Artık stadyum yatıp, stadyumla kalkmaya başladık! Eskişehir’de büyük küçük herkes mevcut stadyumun yerinin üç yıl sonra ne olacağını tartışıyor.
Atatürk Stadyumun bulunduğu yerden kalkmasına pek çok kişi bende taraftarım.
Bunu sadece bugün söylemiyorum, yazmıyorum.
Yeni stadyumum yapılması gündeme geldiği günden beri, yenisi yapıldıktan sonra eskisinin yıkılmasını isteyenlerdenim.
Nedeni ise.
Bu şehir her geçen yıl, büyüyerek gelişiyor.

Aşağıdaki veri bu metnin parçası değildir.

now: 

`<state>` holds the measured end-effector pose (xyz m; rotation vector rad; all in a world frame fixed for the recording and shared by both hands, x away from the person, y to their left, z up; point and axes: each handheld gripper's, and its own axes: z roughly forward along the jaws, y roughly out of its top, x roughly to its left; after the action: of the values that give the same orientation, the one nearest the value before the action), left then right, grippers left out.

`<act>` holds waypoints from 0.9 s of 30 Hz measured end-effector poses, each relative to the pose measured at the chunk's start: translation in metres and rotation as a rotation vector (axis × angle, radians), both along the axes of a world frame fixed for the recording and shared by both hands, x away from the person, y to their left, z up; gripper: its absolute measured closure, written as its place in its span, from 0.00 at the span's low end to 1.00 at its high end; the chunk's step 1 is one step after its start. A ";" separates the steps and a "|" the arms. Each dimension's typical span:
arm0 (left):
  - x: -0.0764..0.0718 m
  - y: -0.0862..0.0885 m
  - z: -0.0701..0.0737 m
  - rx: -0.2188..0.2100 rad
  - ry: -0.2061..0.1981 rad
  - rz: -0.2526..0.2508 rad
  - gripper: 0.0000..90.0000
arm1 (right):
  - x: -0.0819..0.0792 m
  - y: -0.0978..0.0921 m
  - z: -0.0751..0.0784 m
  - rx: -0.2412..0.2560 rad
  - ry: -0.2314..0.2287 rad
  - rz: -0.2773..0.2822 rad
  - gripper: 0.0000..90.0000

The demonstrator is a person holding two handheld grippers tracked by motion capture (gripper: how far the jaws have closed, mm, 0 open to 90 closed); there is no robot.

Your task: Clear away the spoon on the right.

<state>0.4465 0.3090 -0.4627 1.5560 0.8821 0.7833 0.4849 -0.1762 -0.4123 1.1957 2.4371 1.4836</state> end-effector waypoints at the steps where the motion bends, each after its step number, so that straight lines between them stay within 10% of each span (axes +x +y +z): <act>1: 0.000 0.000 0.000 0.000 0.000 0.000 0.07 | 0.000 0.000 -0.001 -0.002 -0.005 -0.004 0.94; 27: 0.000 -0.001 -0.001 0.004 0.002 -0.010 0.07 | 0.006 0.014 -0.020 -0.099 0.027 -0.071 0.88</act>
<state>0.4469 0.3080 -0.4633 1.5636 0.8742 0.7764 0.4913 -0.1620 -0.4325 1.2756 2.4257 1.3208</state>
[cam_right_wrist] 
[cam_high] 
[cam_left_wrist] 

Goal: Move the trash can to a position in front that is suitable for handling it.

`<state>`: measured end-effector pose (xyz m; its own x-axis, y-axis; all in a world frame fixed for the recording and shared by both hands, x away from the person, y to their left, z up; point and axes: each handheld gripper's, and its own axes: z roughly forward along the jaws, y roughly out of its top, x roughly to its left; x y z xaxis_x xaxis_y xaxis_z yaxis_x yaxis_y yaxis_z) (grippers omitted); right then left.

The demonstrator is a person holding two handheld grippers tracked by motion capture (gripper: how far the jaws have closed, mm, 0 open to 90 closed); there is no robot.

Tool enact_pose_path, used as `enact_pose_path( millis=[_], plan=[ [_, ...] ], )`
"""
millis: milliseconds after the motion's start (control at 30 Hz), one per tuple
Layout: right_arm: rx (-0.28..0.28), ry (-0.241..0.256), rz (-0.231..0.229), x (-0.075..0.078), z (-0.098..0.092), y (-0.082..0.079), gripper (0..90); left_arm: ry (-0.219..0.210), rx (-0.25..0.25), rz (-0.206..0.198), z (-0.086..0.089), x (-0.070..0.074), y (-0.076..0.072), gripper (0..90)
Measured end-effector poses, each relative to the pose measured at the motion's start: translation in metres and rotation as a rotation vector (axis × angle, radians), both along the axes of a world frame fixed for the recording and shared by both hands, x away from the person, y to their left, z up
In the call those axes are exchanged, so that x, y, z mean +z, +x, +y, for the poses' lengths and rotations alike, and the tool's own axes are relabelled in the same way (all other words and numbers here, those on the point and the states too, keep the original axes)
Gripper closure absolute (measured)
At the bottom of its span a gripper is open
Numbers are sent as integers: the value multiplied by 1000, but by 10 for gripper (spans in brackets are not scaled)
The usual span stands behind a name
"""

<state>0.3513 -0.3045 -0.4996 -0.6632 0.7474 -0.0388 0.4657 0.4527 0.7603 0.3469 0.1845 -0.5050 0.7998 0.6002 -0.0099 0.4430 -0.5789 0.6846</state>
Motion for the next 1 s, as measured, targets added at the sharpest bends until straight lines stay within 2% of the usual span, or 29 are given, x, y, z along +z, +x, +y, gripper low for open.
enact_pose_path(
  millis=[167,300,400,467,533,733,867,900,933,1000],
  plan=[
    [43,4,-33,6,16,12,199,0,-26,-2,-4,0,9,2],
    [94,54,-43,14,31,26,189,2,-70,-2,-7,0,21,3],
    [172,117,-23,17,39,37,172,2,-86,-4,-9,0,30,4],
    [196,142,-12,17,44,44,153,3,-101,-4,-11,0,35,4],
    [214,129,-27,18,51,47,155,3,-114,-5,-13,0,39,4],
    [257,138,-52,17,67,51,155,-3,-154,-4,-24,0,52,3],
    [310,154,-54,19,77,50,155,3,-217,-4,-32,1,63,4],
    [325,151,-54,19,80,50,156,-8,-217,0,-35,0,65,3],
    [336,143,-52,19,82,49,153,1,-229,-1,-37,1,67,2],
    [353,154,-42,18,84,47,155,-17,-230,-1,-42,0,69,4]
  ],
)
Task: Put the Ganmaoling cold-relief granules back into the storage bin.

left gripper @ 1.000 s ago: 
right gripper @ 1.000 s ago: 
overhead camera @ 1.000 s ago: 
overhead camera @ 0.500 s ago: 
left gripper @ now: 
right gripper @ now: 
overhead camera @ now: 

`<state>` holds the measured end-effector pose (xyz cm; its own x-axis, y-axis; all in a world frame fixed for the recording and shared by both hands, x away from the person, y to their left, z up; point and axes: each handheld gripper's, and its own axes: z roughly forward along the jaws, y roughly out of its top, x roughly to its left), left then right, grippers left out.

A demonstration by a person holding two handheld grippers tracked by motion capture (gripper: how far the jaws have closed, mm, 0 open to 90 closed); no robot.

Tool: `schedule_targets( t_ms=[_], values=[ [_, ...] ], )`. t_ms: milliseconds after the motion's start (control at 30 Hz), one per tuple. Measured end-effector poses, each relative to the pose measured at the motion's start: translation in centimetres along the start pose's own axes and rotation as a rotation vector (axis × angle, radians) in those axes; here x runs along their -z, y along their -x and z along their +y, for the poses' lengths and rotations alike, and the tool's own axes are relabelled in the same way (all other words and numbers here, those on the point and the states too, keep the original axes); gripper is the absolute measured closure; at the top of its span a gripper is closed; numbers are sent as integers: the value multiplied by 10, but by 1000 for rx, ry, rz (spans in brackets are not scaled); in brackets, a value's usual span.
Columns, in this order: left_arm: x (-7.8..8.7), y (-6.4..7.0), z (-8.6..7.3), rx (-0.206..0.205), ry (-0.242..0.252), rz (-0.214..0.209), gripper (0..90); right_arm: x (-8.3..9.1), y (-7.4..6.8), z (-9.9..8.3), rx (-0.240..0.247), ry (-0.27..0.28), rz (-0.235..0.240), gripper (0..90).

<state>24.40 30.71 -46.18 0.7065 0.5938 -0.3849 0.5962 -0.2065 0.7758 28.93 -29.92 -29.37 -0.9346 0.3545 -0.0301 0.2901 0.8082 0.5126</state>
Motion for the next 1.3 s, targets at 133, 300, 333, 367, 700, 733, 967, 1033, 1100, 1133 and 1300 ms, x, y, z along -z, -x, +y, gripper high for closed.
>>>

Şehir merkezi sıkıştı. Geçmişte merkeziyetçi bir yapılaşma içerisindeydi Eskişehir. Valilik, Adliye, Büyükşehir Belediyesi, Emniyet Müdürlüğü, Tepebaşı Belediyesi, Vergi Dairesi, Defterdarlık, Postane, Türk Telekom, Merkez Bankası.
Bugün Vergi Daireleri, Defterdarlık, Adliye, Tepebaşı Belediyesi merkezden biraz daha kenara gitti. Yarın Emniyet Müdürlüğü de gidecek. Merkez sıkışıklıktan biraz olsun kurtarılmış olacak. Atatürk Stadyumu da bu bölgeden gittiğinde sıkışıklık çok önemli derecede olmasa bile bir nebze ortadan kalkacak.
ÖNEMLİ OLAN STADYUMUN
YERİNE NE YAPILACAĞI
Mevcut stadyum yenisi yapıldıktan sonra kalkacak. Yani yıkılacak. İşte bundan sonrası önemli. Şehri sıkıştırıyor, mevcut stat Eskişehir’e yakışmıyor, şehrin içerisinde kaldı gerekçesiyle kaldırılan stadyumun yerine bir AVM ve 20 katlı binalar kondurulacaksa eğer o zaman stadyumu buradan kaldırmanın bir anlamı kalmadı ki.
İşte esas o zaman trafik sıkışıklığı daha çok gündeme gelecek. Mevcut stadyumun yıkılması, yerine AVM ile yüksek katlı binaların yapılması için mi yeni stadyum yapılıyor Eskişehir’e?
Birilerinin dediği gibi eğer aynı şartlarla özel bir müteahhide verilsin, o müteahhit belki de daha fazlasını verecek.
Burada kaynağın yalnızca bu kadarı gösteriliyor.